Provided records:
○ ○ ○
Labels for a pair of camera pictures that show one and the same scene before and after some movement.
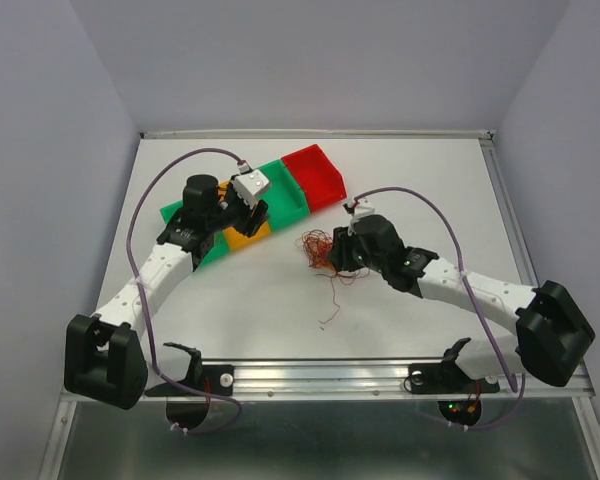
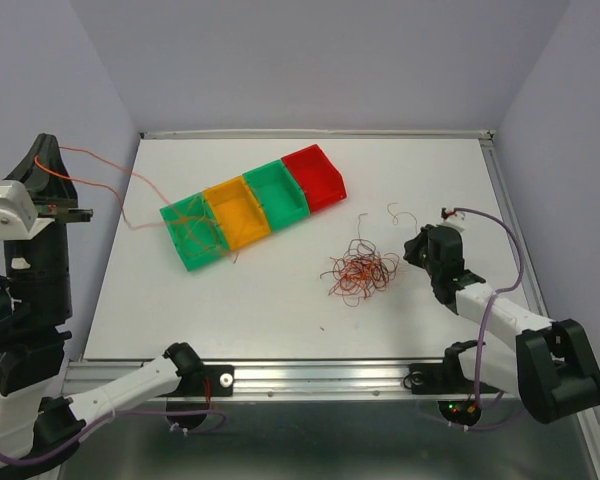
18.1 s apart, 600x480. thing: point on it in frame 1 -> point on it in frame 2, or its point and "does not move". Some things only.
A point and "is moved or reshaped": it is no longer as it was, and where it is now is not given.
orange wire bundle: [317, 246] is moved or reshaped
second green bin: [285, 201] does not move
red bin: [322, 180] does not move
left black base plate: [216, 379] does not move
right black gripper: [340, 250] -> [411, 245]
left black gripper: [248, 225] -> [62, 193]
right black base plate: [446, 379] does not move
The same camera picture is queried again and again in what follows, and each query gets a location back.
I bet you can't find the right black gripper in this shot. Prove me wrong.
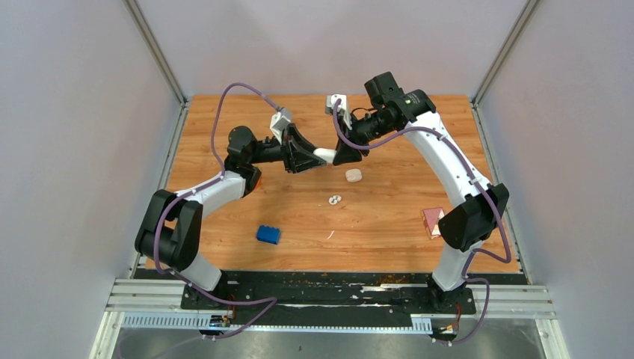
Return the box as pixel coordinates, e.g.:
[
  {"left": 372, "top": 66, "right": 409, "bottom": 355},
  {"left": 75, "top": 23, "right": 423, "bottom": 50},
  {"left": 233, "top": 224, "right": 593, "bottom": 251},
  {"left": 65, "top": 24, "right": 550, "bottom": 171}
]
[{"left": 333, "top": 111, "right": 395, "bottom": 165}]

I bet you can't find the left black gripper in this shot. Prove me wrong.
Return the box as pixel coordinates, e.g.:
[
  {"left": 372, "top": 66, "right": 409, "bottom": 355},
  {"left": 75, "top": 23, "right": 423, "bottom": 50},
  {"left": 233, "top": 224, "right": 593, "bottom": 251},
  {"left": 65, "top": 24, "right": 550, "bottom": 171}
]
[{"left": 249, "top": 123, "right": 327, "bottom": 174}]

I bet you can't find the white earbud charging case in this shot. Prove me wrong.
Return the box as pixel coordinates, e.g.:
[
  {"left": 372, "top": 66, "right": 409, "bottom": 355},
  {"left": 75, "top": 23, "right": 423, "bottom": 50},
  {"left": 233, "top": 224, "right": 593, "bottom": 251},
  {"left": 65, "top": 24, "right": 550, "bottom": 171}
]
[{"left": 345, "top": 168, "right": 363, "bottom": 183}]

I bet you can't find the white oval pill case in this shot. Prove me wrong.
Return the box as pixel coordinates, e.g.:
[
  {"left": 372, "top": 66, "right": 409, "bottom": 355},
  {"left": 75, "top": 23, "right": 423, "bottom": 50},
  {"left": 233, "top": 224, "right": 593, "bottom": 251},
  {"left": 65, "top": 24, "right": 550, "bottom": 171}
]
[{"left": 313, "top": 148, "right": 336, "bottom": 164}]

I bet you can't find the white eartips cluster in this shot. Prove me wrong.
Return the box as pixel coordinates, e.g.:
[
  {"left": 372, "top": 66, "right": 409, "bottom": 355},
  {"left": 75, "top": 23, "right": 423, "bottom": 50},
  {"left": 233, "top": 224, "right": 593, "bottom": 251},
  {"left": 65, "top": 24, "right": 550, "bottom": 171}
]
[{"left": 328, "top": 195, "right": 342, "bottom": 205}]

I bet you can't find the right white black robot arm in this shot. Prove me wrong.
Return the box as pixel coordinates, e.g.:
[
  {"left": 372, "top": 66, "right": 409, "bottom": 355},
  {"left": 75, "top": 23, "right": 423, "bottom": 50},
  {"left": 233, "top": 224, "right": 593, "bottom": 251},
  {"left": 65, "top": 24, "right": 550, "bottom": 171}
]
[{"left": 325, "top": 72, "right": 511, "bottom": 313}]

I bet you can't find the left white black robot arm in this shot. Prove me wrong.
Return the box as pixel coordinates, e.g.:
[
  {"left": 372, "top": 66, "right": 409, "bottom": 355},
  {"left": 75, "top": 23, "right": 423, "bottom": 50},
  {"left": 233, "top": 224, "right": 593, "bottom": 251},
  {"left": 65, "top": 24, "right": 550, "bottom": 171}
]
[{"left": 135, "top": 123, "right": 335, "bottom": 309}]

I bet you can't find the blue toy brick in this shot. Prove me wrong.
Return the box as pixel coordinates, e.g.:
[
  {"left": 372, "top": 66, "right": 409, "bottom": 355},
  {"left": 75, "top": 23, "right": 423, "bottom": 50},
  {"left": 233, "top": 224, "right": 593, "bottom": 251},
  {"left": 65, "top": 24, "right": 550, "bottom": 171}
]
[{"left": 256, "top": 225, "right": 281, "bottom": 245}]

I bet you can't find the red card box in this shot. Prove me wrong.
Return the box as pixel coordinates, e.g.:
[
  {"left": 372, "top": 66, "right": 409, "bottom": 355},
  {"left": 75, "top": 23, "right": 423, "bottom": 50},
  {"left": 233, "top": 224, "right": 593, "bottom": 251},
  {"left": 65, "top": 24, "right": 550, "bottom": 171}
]
[{"left": 421, "top": 207, "right": 445, "bottom": 239}]

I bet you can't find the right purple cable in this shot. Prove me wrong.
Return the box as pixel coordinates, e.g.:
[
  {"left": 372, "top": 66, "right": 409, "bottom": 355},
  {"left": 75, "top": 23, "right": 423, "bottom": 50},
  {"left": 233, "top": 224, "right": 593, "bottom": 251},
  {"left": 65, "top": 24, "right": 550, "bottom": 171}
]
[{"left": 331, "top": 99, "right": 513, "bottom": 346}]

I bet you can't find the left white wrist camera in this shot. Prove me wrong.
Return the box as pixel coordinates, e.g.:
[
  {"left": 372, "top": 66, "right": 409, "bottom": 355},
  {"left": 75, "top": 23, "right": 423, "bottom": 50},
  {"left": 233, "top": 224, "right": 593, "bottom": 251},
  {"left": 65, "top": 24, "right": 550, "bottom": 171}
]
[{"left": 269, "top": 108, "right": 292, "bottom": 144}]

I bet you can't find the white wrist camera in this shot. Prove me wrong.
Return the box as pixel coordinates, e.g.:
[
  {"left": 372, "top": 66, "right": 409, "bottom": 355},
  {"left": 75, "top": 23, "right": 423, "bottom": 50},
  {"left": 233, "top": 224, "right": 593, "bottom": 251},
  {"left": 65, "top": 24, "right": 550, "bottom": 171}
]
[
  {"left": 324, "top": 94, "right": 352, "bottom": 129},
  {"left": 269, "top": 108, "right": 292, "bottom": 144}
]

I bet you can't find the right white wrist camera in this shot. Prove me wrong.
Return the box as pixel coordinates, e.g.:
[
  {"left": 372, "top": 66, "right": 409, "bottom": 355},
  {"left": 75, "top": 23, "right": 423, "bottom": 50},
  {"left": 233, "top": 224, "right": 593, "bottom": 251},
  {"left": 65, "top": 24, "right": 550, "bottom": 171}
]
[{"left": 324, "top": 94, "right": 352, "bottom": 129}]

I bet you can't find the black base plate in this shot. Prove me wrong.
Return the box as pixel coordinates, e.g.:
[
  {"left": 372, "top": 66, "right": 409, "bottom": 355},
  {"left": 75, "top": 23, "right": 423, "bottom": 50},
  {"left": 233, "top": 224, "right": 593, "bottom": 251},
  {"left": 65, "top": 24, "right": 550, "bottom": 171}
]
[{"left": 170, "top": 269, "right": 529, "bottom": 329}]

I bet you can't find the aluminium rail frame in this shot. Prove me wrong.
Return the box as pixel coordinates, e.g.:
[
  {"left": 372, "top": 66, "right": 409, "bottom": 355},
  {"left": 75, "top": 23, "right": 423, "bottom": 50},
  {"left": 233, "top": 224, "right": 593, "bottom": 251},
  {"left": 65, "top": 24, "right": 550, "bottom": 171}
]
[{"left": 90, "top": 279, "right": 570, "bottom": 358}]

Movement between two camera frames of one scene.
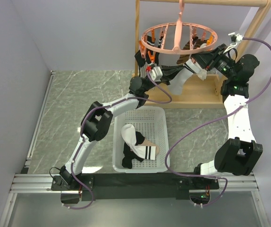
○ ○ ○
Which lines in the listing have the string "moved"? Pick them out and copy them.

A point and "is moved or reshaped": it is no longer as it was, and where it is now is not given.
orange wire bundle: [317, 246] is moved or reshaped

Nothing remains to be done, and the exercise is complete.